Problem details —
Return the listing below unchanged, but without pictures.

Provided data —

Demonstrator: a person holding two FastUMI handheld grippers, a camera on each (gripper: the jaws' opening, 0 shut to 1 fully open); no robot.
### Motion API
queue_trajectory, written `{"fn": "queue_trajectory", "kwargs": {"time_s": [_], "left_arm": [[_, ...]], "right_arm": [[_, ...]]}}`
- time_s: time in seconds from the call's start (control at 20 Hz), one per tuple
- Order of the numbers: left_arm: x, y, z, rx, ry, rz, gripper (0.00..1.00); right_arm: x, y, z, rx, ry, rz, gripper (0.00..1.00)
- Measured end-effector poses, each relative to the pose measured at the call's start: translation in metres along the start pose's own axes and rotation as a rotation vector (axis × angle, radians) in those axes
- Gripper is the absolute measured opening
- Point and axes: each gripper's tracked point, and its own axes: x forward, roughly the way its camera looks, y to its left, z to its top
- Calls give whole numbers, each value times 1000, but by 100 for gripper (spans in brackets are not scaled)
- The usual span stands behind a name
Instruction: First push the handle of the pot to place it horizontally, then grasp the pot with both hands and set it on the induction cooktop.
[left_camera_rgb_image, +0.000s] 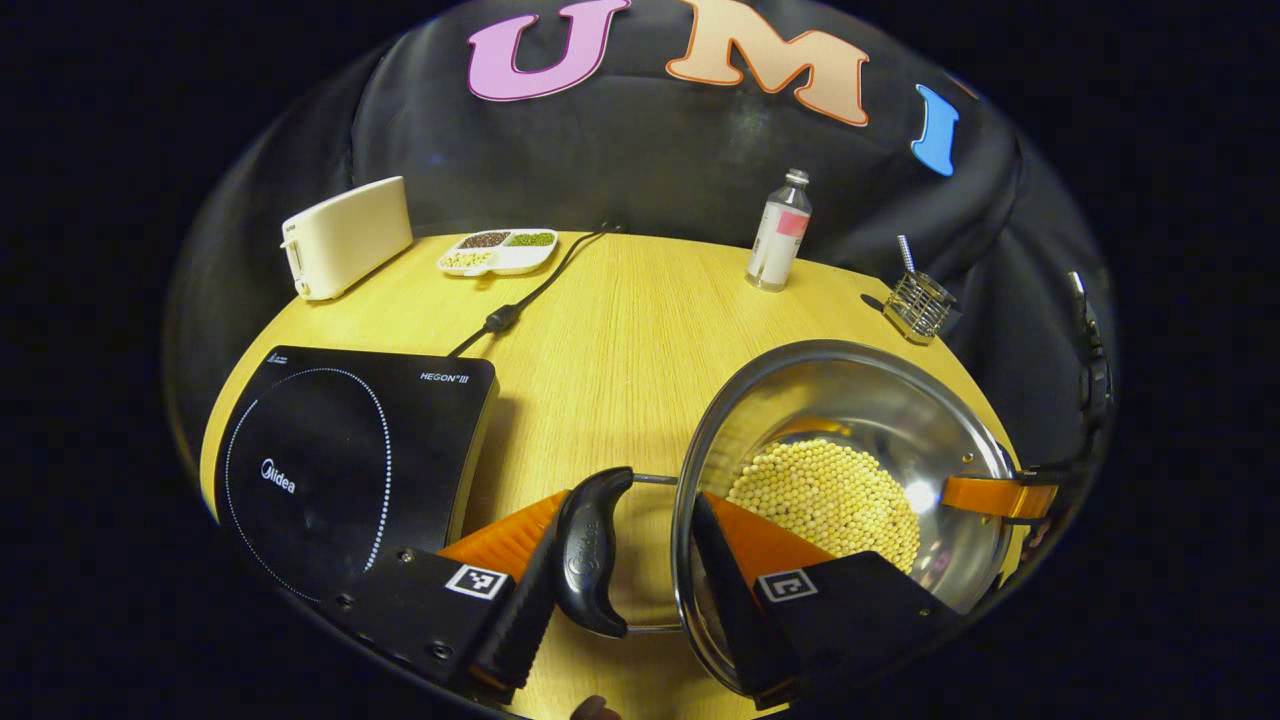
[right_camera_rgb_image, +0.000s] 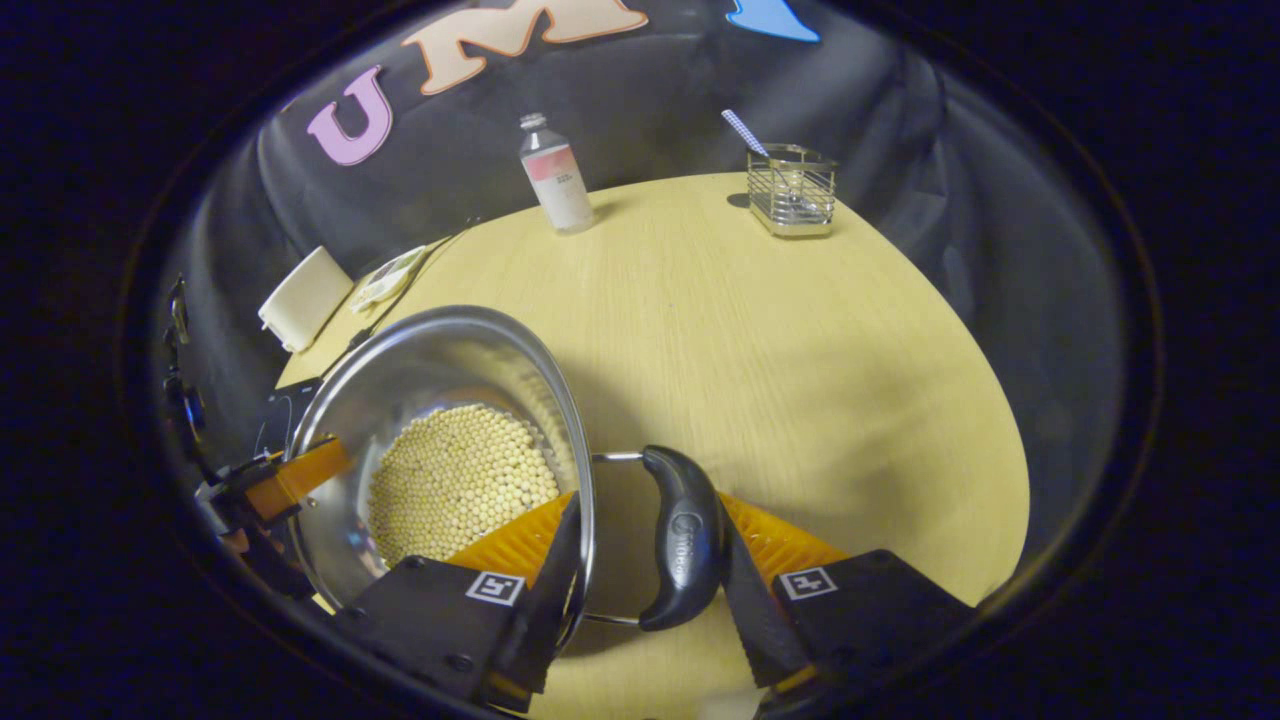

Reply to the exercise —
Demonstrator: a person holding two FastUMI handheld grippers, a camera on each (gripper: the jaws' opening, 0 shut to 1 fully open); no robot.
### Motion API
queue_trajectory, written `{"fn": "queue_trajectory", "kwargs": {"time_s": [_], "left_arm": [[_, ...]], "right_arm": [[_, ...]]}}`
- time_s: time in seconds from the call's start (control at 20 Hz), one per tuple
- Order of the numbers: left_arm: x, y, z, rx, ry, rz, gripper (0.00..1.00); right_arm: x, y, z, rx, ry, rz, gripper (0.00..1.00)
- Measured end-effector poses, each relative to the pose measured at the call's start: translation in metres along the start pose's own axes and rotation as a rotation vector (axis × angle, radians) in those axes
- Gripper is the absolute measured opening
- Point and axes: each gripper's tracked point, and its own axes: x forward, roughly the way its camera looks, y to its left, z to its top
- Calls give whole numbers, each value times 1000, but by 100 for gripper (spans in brackets are not scaled)
- The usual span stands behind a name
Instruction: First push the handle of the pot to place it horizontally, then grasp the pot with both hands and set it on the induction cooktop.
[left_camera_rgb_image, +0.000s] 
[right_camera_rgb_image, +0.000s] 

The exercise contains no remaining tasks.